[PATCH drm-misc-next v3] drm/sched: implement dynamic job-flow control

Luben Tuikov ltuikov89 at gmail.com
Sat Oct 28 03:34:48 UTC 2023


Hi,

On 2023-10-27 12:26, Boris Brezillon wrote:
> On Fri, 27 Oct 2023 16:34:26 +0200
> Danilo Krummrich <dakr at redhat.com> wrote:
> 
>> On 10/27/23 09:17, Boris Brezillon wrote:
>>> Hi Danilo,
>>>
>>> On Thu, 26 Oct 2023 18:13:00 +0200
>>> Danilo Krummrich <dakr at redhat.com> wrote:
>>>   
>>>> +
>>>> +	/**
>>>> +	 * @update_job_credits: Called once the scheduler is considering this
>>>> +	 * job for execution.
>>>> +	 *
>>>> +	 * Drivers may use this to update the job's submission credits, which is
>>>> +	 * useful to e.g. deduct the number of native fences which have been
>>>> +	 * signaled meanwhile.
>>>> +	 *
>>>> +	 * The callback must either return the new number of submission credits
>>>> +	 * for the given job, or zero if no update is required.
>>>> +	 *
>>>> +	 * This callback is optional.
>>>> +	 */
>>>> +	u32 (*update_job_credits)(struct drm_sched_job *sched_job);  
>>>
>>> I'm copying my late reply to v2 here so it doesn't get lost:
>>>
>>> I keep thinking it'd be simpler to make this a void function that
>>> updates s_job->submission_credits directly.

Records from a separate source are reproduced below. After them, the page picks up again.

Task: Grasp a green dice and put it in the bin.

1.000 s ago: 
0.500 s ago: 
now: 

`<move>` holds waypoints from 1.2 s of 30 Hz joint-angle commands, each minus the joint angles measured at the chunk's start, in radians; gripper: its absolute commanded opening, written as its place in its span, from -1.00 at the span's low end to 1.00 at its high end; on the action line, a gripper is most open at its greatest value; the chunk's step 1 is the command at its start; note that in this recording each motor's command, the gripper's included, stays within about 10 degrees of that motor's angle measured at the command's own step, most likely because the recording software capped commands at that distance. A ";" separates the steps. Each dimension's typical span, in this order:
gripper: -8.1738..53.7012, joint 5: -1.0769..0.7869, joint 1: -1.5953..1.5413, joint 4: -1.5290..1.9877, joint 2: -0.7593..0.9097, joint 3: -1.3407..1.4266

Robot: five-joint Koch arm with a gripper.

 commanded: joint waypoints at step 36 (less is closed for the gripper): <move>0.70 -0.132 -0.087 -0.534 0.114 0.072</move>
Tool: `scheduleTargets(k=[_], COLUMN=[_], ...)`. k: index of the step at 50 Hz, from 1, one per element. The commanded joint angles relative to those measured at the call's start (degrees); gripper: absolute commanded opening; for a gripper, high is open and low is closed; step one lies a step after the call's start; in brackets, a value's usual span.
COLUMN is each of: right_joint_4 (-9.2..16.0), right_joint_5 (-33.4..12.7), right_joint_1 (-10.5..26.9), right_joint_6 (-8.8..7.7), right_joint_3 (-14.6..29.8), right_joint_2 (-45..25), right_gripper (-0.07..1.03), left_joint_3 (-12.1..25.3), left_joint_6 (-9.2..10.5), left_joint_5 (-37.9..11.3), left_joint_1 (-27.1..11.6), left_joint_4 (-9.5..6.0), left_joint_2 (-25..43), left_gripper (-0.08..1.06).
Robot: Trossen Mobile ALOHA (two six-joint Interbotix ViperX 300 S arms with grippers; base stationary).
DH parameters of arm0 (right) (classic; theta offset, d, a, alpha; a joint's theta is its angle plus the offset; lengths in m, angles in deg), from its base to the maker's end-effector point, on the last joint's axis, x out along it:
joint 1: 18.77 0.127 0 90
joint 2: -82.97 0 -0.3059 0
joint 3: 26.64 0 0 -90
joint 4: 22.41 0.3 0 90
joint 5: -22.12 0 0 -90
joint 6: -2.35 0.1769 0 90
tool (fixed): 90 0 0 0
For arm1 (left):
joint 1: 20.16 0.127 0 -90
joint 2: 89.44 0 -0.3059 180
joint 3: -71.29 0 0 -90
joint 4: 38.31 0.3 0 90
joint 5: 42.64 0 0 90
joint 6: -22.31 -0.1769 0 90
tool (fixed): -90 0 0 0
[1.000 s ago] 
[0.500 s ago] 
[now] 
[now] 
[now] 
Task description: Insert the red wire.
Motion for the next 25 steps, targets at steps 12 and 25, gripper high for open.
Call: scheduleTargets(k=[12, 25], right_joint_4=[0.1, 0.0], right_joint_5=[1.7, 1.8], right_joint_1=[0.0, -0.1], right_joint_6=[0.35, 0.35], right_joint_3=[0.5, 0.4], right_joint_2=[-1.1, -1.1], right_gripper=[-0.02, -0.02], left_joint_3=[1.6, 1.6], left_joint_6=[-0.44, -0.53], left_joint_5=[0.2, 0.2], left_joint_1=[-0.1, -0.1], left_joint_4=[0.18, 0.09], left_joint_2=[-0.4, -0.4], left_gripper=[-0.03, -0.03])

I also don't see the
>>> problem with doing a sanity check on job->submission_credits. I mean,
>>> if the driver is doing something silly, you can't do much to prevent it
>>> anyway, except warn the user that something wrong has happened. If you
>>> want to
>>>
>>> 	WARN_ON(job->submission_credits == 0 ||
>>> 		job->submission_credits > job_old_submission_credits);
>>>
>>> that's fine. But none of this sanity checking has to do with the
>>> function prototype/semantics, and I'm still not comfortable with this 0  
>>> => no-change. If there's no change, we should just leave  
>>> job->submission_credits unchanged (or return job->submission_credits)
>>> instead of inventing a new special case.  
>>
>> If we can avoid letting drivers change fields of generic structures directly
>> without any drawbacks I think we should avoid it. Currently, drivers shouldn't
>> have the need to mess with job->credits directly. The initial value is set
>> through drm_sched_job_init() and is updated through the return value of
>> update_job_credits().
> 
> Fair enough. I do agree that keeping internal fields out of driver
> hands is a good thing in general, it's just that it's already
> free-for-all in so many places in drm_sched (like the fact drivers

"Free-for-all" doesn't mean we need to follow suit. We should keep
good programming practices, as this patch strives to.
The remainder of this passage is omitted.